The author also mentions about the centrality of first rank symptoms to the diagnosis of schizophrenia in standard diagnostic manuals like ICD-10. However ICD- 10 has clubbed thought insertion along with other thoughtphenomena and thought echo in the first group of symptoms in the diagnostic criteria for schizophrenia (WHO, 1992). The phenomena of thought insertion is given an equal status along with the other two thought phenomena and thought echo. The inter rater reliability of first rank symptoms is widely accepted, however, thought insertion per se does not occupy a higher position among them.

We also find in our clinical practice that out of three thought phenomena in first rank symptoms, thought insertion is less frequent compared to thought broadcast and thought withdrawal. This is also in keeping with the findings of the Study of Factors Associated with the Course and Outcome of Schizophrenia (ICMR 1988).
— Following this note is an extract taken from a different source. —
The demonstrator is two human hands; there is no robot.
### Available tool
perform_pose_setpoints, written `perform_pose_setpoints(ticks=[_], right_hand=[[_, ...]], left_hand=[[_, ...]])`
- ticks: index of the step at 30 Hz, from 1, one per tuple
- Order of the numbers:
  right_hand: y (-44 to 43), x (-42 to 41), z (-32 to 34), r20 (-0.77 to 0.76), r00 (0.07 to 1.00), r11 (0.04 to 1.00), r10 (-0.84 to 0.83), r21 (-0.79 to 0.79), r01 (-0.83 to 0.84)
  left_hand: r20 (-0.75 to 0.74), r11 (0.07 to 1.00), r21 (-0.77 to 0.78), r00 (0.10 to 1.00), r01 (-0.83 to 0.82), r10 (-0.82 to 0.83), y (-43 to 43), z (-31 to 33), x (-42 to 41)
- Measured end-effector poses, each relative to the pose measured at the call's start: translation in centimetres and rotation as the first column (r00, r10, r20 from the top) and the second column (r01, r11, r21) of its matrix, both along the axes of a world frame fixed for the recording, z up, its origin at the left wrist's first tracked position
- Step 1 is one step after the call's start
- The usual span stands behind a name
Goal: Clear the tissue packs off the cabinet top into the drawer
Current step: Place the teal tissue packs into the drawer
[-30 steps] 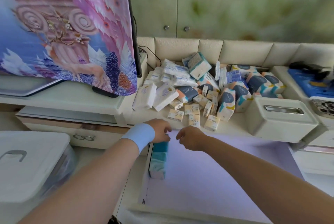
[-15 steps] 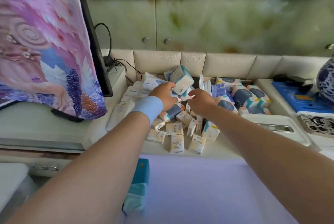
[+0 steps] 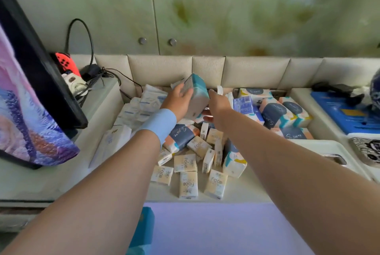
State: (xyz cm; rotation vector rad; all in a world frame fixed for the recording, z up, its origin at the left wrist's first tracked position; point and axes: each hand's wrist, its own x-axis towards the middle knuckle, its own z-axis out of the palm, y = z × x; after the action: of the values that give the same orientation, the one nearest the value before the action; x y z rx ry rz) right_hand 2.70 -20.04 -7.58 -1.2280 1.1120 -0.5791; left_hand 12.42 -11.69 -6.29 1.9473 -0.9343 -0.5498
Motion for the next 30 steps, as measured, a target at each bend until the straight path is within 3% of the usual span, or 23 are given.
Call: perform_pose_setpoints(ticks=[6, 13, 18, 21, 24, 27, 30], right_hand=[[1.8, -0.7, 1.1, 0.128, 0.987, 0.99, 0.093, 0.094, -0.106], [5.0, -3.3, 4.4, 0.098, 0.969, 0.973, 0.227, -0.06, -0.222], [9.2, -5.8, 7.4, 0.093, 0.943, 0.948, 0.318, -0.022, -0.318], [12.6, -7.2, 7.8, 0.123, 0.951, 0.956, 0.283, 0.048, -0.29], [16.3, -8.1, 7.2, 0.013, 0.966, 0.963, 0.259, 0.076, -0.259], [19.9, -9.3, 5.4, -0.121, 0.967, 0.974, 0.223, -0.011, -0.226], [22.5, -10.7, 3.0, -0.269, 0.931, 0.966, 0.245, -0.015, -0.258]], left_hand=[[-0.162, 0.989, -0.094, 0.982, -0.116, 0.1, 2.0, 0.6, -0.3], [-0.212, 0.98, -0.14, 0.971, -0.143, 0.111, 5.8, 3.4, -1.4], [-0.156, 0.997, -0.069, 0.988, -0.022, 0.011, 9.8, 6.7, -2.8], [-0.166, 0.999, -0.029, 0.985, 0.046, -0.05, 13.4, 7.5, -4.4], [-0.19, 0.995, 0.019, 0.978, 0.094, -0.089, 17.5, 6.6, -6.2], [-0.256, 0.981, 0.084, 0.955, 0.177, -0.15, 21.2, 5.4, -7.6], [-0.223, 0.936, 0.2, 0.943, 0.291, -0.246, 24.4, 4.3, -8.8]])
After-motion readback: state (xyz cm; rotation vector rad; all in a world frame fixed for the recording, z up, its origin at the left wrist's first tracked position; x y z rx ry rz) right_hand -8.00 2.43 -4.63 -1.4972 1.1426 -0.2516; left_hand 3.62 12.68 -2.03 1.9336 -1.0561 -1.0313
Hillard, J.R., Rockwell, W.J. (1978) Dysesthesia, Witchcraft and Conversion Reaction. A case successfully treated with Psychotherapy. JAMA,240 (16): 1742-1744.Indian Council of Medical Research Final Report (1988) Report on Multi centered collaborative Study of Factors Associated with Course and Outcomeof Schizophrenia. Vellore: ICMR.

Mullins, S., Spence, S. A. (2003) Re-examining thought insertion. Semi-structured literature review and conceptual analysis. British Journalof Psychiatry, 182:293-298.

Sathyaseelan, M., Seema, P., Maret J., et al (2001) Patient perspectives on Psychosis. Indian Journal of Psychiatry, 43 (S): 72.

World Health Organization (1992) The ICD-10 Classification of Mental and Behavioural Disorders: Clinical description and Diagnostic guidelines.Geneva: WHO.